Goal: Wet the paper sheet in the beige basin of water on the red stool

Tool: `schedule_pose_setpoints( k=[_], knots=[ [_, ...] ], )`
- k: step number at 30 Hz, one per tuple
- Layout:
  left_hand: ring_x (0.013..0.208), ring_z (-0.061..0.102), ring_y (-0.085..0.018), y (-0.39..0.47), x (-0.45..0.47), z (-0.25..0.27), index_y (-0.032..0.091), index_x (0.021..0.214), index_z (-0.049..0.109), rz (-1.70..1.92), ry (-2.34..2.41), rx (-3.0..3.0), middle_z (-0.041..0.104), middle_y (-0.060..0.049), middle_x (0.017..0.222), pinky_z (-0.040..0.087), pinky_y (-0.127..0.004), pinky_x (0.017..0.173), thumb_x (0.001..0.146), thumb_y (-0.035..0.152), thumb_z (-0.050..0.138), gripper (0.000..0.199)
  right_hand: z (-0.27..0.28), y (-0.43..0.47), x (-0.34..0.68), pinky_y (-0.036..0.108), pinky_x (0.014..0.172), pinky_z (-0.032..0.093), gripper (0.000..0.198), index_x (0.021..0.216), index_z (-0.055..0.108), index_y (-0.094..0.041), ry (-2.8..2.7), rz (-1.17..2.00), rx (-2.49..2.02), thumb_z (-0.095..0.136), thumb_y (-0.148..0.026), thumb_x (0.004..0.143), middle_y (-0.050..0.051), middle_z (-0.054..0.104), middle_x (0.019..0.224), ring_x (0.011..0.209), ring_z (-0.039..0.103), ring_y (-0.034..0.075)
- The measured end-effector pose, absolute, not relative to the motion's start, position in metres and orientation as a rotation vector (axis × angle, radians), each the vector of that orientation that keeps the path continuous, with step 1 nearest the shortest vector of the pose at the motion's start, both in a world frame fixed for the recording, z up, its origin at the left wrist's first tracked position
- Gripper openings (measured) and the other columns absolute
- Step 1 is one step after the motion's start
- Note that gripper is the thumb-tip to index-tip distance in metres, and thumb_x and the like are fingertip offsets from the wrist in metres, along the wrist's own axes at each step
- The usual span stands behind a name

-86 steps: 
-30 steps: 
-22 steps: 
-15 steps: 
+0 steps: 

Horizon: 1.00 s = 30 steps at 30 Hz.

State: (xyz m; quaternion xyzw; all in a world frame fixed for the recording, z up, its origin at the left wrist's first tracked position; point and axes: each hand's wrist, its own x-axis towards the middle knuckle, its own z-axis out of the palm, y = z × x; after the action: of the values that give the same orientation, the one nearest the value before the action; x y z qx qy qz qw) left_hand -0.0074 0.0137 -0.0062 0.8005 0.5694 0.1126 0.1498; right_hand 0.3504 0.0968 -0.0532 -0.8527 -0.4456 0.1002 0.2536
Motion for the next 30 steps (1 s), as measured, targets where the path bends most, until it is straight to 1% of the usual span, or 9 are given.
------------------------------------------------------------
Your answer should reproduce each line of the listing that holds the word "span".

- [TASK ANSWER]
- The usual span stands behind a name
Motion for the next 30 steps (1 s), as measured, targets where the path bends most, until it is straight to 1% of the usual span, or 9 are given.

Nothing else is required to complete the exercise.